Fall is coming! The angle of sunlight, dewy cool mornings, beauty berries showing off, as well as the heart-stopping BANG of hickory nuts falling on the studio roof... these are all reminders that September is passing quickly and October is on the way!
Daisy and I stirred up three deer today as we headed down the steep, washed out hill to the lower trail. I hate doing that, and every time it happens I consider keeping Daisy on a leash. The reason I don't is because she's never caught anything, and I love to see her run. Collies are made to run. It's a beautiful site. Besides, the deer are usually so far away that there's no chance she'll even get close! Today the deer bounded away through the tall brush no more than 25 feet away, and although Daisy did head out after them, I called her back with one of the treats I had in my pocket. Happily, it worked.
Five minutes later I came upon a beautiful black racer who had been slithering across the pipeline before Daisy had run past, just ahead of me. When I got to the snake his body was tensed up, but he was still calm and looking around. He looked directly at me when I squatted down to inspect him. I had just reached over to touch him when Daisy came running back to see what I'd found. She startled the snake and sent him into a tail-rattling, curled-up-ready-to-spring frenzy. Oh, Daisy! What a nature nuisance.
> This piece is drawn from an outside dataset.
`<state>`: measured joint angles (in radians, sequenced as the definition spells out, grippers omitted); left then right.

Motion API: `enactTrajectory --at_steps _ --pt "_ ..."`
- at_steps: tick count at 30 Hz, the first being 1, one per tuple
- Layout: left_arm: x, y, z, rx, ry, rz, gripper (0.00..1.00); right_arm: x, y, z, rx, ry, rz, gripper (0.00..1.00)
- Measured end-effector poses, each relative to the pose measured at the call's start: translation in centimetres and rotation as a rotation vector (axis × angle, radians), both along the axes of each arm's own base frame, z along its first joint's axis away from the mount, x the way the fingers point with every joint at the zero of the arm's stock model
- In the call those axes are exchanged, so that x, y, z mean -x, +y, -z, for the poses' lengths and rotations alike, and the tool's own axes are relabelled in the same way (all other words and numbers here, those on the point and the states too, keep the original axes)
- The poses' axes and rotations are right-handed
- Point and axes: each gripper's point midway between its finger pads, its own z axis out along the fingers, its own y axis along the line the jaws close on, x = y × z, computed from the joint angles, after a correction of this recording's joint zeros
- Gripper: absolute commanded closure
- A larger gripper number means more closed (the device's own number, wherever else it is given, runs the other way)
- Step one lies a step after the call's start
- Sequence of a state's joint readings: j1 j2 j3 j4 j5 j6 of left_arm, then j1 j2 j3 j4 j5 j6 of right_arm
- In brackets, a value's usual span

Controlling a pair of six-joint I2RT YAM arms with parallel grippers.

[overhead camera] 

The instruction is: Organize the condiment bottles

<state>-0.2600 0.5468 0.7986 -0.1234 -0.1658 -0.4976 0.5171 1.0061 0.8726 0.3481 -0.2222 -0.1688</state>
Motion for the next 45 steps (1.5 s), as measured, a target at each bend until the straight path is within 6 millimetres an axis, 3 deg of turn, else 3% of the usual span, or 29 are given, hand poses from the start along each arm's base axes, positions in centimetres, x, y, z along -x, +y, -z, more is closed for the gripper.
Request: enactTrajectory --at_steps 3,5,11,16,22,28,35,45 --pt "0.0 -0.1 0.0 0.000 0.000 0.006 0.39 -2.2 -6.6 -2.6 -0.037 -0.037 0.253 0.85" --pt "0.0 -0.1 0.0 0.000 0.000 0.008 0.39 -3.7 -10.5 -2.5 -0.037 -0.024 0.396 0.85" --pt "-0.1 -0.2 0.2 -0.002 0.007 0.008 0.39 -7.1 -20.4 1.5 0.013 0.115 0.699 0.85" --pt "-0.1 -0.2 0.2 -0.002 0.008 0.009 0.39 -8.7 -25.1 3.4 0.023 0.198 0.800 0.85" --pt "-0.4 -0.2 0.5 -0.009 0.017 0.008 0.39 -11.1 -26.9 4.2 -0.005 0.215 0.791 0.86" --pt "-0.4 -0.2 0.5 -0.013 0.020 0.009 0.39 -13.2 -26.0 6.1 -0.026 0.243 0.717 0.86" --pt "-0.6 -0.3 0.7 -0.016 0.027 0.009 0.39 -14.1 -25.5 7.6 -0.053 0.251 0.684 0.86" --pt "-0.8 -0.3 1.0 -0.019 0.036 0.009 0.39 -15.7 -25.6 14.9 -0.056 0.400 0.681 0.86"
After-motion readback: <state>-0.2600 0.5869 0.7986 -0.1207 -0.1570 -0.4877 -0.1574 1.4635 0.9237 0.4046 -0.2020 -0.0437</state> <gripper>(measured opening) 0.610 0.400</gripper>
I led her away and we hiked into the woods on the far hill. It is very crispy and crackly around here from lack of rain. It's been weeks, I think, since we've had significant rainfall. I sat on top of the rocky ridge for a while to draw,with Daisy settled beside me, both of us listening to the birds in the trees. They were everywhere! Red-bellied woodpeckers, flickers, very noisy blue jays, crows, a PW rattled and drilled a tree not far from us. Fall crickets called their high "cheeps" from the tree-tops. Daisy, being an unusually observant dog, looked from tree to tree, trying to find the birds.
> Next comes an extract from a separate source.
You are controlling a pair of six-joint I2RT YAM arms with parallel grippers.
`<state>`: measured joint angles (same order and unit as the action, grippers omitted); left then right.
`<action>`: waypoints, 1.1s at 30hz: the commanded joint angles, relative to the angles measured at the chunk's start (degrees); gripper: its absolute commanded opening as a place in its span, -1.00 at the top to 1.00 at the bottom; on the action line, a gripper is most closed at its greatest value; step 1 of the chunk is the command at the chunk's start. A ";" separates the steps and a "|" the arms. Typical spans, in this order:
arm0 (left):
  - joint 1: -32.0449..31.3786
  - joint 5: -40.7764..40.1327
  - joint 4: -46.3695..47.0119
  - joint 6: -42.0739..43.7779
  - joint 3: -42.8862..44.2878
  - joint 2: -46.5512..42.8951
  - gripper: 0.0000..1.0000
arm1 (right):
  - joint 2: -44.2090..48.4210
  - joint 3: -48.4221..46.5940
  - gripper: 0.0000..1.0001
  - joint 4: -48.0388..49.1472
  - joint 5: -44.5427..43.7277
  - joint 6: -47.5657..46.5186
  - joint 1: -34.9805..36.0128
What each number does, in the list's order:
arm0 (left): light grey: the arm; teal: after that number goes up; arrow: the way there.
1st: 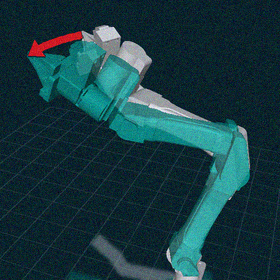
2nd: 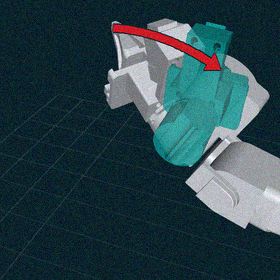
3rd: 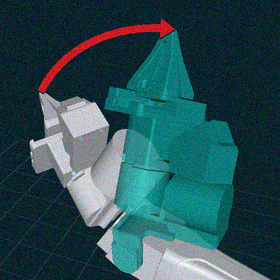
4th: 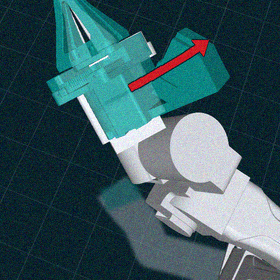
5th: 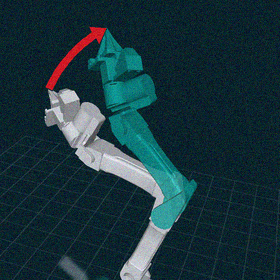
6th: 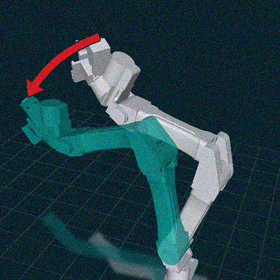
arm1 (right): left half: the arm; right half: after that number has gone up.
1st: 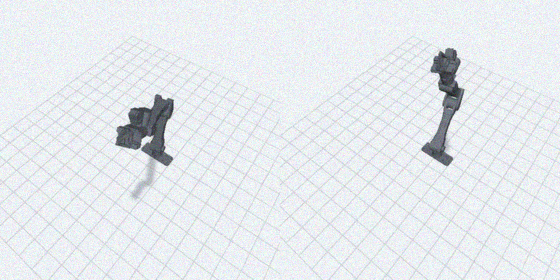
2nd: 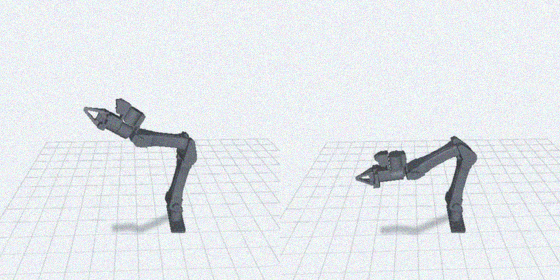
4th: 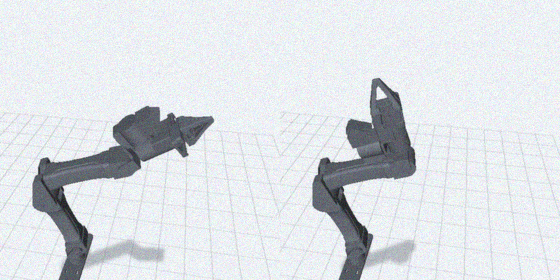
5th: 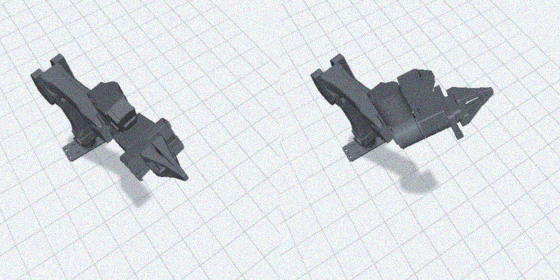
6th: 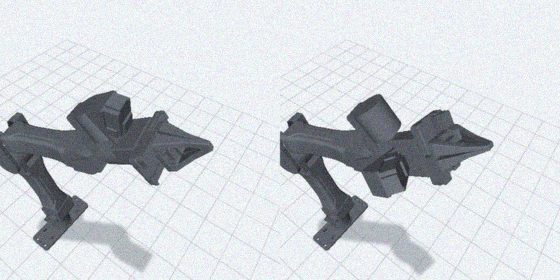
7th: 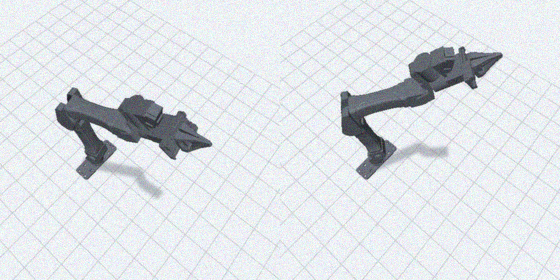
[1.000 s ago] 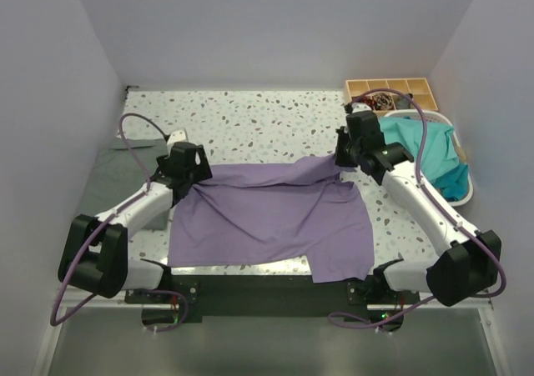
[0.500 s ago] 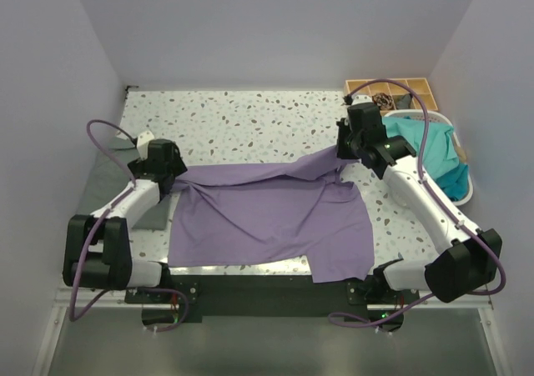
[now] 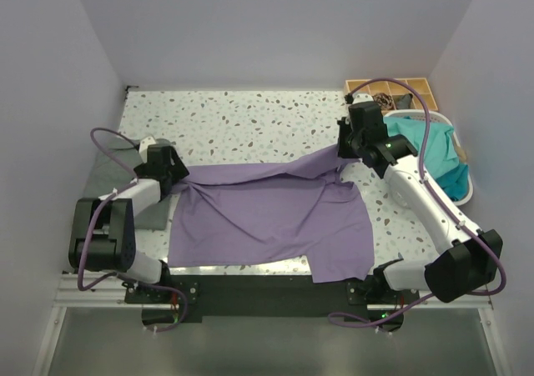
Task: Fold and stack the t-shirts
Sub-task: Flatten the tshirt out
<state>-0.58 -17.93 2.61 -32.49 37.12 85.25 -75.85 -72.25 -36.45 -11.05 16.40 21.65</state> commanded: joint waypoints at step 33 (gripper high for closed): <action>4.80 2.99 6.88 -2.31 -4.61 -4.66 -0.46 | 0.27 -1.84 1.00 -0.03 -1.08 -1.38 -0.47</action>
<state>3.73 -16.05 4.84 -33.91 32.51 80.29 -75.85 -72.25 -36.49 -11.03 15.97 21.41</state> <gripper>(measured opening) 0.748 0.014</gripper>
On the way back, I stopped in the shade of some pines to notice the quiet. Not total silence, but an absence of background noise.... no wind is part of it, but it's also something atmospheric, I think. Against the background of silence all the tiny sounds of nature seemed magnified: carolina mantids buzzed as they sprang from grass stems zzzzzzzzzzzzt!, a single cricket cheeped from a grass stem - beetles chewed inside a pine trunk behind me. Various kinds of sulfur butterflies fluttered over flowers across the field; even far away I could see their floppy yellow flight, up-over-and-down. They were everywhere - hundreds of delicate wings. For some reason this brought to mind the natural force opposite that of a butterfly wing's slight disturbance - the beautiful/terrible Category-4 hurricane Igor that swirls across the Atlantic Ocean this week. Its width is the same as the distance from Dallas to DC. Take a moment to consider the differences and know we live on one awesome planet!